Did you know Jackie Kennedy visited Cambodia in 1967? I sort of did, I mean I’d heard about it, but then I’d forgotten. It didn’t seem so important. Lots of people visited Cambodia, even back in the 60s. It’s normal.
But when you’re the glamorous widow of Jack, nothing is normal.
The 60s – it seems another civilisation. It was. Nothing is the same, all has changed. The Beatles and Bob Dylan, the war in Vietnam, pill-box hats and funny hair. Anyway, when you’re the glamorous widow of Jack, you don’t just go for a holiday in Cambodia. You go for a reason. You get sent. It’s a State visit. (Though this one had private moments).
Jackie was sent by the White House to charm Prince Sihanouk. Da Prez wanted out of Vietnam, but first those damn Commies had to be beat, and maybe Sihanouk could help.
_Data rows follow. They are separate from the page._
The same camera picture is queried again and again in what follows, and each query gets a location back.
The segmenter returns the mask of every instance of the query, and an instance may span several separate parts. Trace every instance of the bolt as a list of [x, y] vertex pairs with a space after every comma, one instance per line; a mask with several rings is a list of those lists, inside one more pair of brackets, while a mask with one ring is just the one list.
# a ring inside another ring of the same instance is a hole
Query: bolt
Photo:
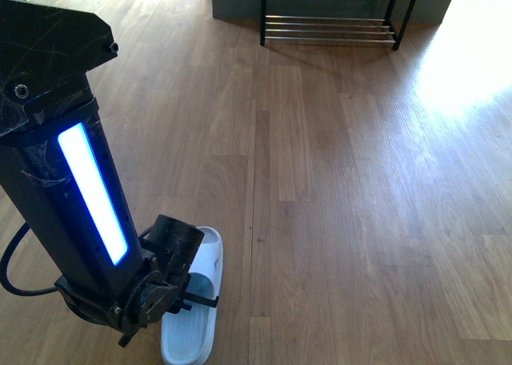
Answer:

So jump on that plane, Jackie, with a pillbox hat and a gaga smile, and go charm.
Jackie visited Angkor, of course. To see Angkor was “a lifelong dream,” she told reporters (and folks like Jackie never travel without reporters – read all about it at the estimable devata website).
The apsaras were adorable, their breasts divine. Then to business: charming the prince. Sihanouk was a handful, not easily charmed: he lectured the press for referring to his land as “tiny.” An insult. Almost an incident. But Jackie was more than equal. In Phnom Penh she and Sihanouk fed the royal elephants together. (I really must write elsewhere about the sacred white elephants united Sihanouk and President Nixon, but that’s for another time). They shared jazz together (the prince could have been a great saxophonist had fate not chosen him to be an oriental despot instead), they watched the cute Princess Boupha Devi dance a classic apsara dance, and they went together to Sihanoukville, where they cut the ribbon on Kennedy Road. Unkind souls hinted that this a slight: why wasn’t the road in the capital?” but Sihanouk replied that this was his own city, bearing his own name, and besides. Phnom Penh had no roads left to name.
Unkinder souls have since hinted that Jackie’s visit was actually all about getting Sihanouk to agree to let the Americans bomb eastern Cambodia, which the Viet Cong were using as an R&R area. Rest no longer: more bombs were to be dropped on Cambodia in the next few years than on Germany in the whole of World War II.
But it was a happy time, an innocent time, 1967. In this degenerate age, an age the gods have deserted, you can stay in the Jackie Kennedy Suite at the Independence Hotel in Sihanoukville (don’t ask about the ghosts), and in Phom Penh there’s another at the Raffles Le Royal, where you can sip the femme fatale, a cocktail created in Jackie’s honour, and gaze in wonder at the original cocktail glass with Jackie’s original red lip-prints on the unwashed glass (bloody unhygienic if you ask me, but nobody does).